From the records below, transcribe exactly the lines that begin at the line with "The pixel (124, 67)" and end at the line with "Entry from a", both included.

● RECORDS TO USE
——

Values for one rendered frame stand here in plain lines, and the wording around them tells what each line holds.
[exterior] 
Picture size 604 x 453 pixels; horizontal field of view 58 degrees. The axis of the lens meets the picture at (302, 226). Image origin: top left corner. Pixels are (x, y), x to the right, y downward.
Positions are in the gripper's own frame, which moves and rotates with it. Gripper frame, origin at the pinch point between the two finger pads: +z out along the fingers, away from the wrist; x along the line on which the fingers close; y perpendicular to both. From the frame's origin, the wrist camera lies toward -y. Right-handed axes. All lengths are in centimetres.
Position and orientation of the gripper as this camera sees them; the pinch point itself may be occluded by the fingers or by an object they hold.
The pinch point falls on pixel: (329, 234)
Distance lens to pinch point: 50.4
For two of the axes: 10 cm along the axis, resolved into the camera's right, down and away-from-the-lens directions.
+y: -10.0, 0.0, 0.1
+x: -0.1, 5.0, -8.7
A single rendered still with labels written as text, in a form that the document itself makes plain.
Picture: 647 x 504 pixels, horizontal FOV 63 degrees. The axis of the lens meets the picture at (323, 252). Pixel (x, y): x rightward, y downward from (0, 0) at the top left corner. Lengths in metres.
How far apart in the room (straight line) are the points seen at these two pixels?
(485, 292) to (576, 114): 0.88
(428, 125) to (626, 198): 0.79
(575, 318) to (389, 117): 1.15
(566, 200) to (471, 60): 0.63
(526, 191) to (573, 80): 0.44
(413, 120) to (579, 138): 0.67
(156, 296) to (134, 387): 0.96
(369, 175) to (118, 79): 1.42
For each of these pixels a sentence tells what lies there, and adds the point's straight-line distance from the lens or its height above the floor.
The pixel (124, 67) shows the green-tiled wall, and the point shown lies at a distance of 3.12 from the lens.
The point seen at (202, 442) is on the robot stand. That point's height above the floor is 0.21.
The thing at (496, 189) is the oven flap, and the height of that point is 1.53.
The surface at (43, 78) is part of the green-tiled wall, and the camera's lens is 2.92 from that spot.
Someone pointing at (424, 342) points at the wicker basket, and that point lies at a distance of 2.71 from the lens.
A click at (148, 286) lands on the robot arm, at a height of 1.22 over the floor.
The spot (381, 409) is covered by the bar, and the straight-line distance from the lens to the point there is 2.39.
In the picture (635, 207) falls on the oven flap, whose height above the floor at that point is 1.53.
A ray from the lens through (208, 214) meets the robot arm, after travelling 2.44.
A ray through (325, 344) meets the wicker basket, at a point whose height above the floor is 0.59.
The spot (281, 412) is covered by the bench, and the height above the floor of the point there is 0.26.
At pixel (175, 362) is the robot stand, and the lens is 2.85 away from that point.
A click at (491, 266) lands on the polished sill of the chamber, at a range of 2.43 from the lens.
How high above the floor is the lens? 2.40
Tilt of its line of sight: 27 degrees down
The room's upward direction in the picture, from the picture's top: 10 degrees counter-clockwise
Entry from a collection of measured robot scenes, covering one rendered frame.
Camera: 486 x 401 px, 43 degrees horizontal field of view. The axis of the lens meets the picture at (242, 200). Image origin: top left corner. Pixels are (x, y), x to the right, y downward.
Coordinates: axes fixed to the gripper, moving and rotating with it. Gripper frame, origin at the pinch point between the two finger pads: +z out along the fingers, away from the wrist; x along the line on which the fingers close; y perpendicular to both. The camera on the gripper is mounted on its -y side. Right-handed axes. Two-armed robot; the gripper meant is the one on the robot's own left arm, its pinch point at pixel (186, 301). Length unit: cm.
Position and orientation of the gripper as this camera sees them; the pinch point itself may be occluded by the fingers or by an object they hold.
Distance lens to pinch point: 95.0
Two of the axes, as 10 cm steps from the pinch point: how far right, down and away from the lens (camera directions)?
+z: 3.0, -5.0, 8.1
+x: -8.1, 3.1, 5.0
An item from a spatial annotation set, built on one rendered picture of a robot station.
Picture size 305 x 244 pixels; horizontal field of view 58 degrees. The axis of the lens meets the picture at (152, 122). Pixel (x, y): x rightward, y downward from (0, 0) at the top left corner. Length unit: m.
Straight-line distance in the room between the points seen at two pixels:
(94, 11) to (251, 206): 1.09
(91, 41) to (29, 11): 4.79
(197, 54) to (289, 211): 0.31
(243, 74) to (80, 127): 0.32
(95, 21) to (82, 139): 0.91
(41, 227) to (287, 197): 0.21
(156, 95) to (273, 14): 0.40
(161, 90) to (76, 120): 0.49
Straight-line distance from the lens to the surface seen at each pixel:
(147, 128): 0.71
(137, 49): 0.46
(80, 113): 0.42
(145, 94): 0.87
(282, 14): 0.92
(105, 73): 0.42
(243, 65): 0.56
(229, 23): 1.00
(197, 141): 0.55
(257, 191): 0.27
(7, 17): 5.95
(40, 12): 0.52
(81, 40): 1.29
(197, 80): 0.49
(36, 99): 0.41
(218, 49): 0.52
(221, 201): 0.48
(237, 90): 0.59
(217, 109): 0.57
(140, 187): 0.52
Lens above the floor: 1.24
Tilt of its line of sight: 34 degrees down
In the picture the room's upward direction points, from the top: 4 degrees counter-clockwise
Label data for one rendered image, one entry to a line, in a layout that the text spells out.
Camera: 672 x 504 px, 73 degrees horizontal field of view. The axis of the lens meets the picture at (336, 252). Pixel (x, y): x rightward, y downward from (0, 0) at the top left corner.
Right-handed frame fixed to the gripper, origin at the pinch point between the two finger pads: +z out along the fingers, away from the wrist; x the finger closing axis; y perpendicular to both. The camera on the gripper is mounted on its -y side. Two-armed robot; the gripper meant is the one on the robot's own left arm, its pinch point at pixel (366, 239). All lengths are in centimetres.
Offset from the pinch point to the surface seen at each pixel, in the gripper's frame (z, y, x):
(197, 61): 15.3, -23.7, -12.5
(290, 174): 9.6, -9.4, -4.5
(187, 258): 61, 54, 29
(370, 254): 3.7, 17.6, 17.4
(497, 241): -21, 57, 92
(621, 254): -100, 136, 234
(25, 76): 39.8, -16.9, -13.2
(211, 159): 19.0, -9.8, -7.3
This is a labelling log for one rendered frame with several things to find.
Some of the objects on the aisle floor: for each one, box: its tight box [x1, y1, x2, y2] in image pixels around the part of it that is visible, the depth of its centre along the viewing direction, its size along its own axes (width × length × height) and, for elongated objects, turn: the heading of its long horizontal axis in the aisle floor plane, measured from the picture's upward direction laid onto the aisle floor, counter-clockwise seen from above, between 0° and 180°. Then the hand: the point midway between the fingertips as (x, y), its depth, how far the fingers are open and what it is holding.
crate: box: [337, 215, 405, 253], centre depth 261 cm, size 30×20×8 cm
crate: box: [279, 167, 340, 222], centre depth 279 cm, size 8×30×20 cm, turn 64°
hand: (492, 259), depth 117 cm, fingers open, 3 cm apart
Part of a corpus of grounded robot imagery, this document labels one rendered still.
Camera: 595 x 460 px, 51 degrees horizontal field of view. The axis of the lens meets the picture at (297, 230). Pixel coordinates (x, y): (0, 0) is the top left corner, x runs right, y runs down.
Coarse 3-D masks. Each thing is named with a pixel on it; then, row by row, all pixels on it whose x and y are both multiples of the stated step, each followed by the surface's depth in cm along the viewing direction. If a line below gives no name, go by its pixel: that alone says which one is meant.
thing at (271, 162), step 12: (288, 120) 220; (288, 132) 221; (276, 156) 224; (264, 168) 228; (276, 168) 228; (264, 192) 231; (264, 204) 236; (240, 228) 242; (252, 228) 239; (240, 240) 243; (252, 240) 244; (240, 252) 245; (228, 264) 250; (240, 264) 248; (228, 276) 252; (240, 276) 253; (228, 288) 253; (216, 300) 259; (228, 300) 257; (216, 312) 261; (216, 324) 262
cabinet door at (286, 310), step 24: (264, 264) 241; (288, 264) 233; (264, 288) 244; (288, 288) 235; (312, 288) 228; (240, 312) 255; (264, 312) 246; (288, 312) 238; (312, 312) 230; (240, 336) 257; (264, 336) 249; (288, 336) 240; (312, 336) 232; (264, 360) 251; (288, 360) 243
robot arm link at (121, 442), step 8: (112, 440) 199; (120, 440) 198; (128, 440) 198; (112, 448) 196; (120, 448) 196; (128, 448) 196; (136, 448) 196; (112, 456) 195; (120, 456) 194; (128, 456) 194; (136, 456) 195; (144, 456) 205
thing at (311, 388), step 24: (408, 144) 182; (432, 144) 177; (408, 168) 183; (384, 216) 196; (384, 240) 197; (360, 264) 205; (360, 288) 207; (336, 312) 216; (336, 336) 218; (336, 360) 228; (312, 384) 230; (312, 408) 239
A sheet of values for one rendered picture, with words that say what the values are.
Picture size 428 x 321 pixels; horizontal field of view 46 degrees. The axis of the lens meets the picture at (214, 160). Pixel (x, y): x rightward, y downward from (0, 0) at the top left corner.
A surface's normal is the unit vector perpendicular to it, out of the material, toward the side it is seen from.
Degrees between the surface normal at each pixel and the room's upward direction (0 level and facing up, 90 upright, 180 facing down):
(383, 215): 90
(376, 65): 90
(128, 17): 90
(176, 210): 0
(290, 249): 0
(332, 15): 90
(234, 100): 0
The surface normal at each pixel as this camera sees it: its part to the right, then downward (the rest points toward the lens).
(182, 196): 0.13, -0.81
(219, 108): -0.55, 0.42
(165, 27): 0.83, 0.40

——

● EXERCISE ANSWER
The pixel (124, 67) shows the green-tiled wall, and the point shown lies at a distance of 3.12 from the lens.
The point seen at (202, 442) is on the robot stand. That point's height above the floor is 0.21.
The thing at (496, 189) is the oven flap, and the height of that point is 1.53.
The surface at (43, 78) is part of the green-tiled wall, and the camera's lens is 2.92 from that spot.
Someone pointing at (424, 342) points at the wicker basket, and that point lies at a distance of 2.71 from the lens.
A click at (148, 286) lands on the robot arm, at a height of 1.22 over the floor.
The spot (381, 409) is covered by the bar, and the straight-line distance from the lens to the point there is 2.39.
In the picture (635, 207) falls on the oven flap, whose height above the floor at that point is 1.53.
A ray from the lens through (208, 214) meets the robot arm, after travelling 2.44.
A ray through (325, 344) meets the wicker basket, at a point whose height above the floor is 0.59.
The spot (281, 412) is covered by the bench, and the height above the floor of the point there is 0.26.
At pixel (175, 362) is the robot stand, and the lens is 2.85 away from that point.
A click at (491, 266) lands on the polished sill of the chamber, at a range of 2.43 from the lens.
How high above the floor is the lens? 2.40
Tilt of its line of sight: 27 degrees down
The room's upward direction in the picture, from the picture's top: 10 degrees counter-clockwise
Entry from a collection of measured robot scenes, covering one rendered frame.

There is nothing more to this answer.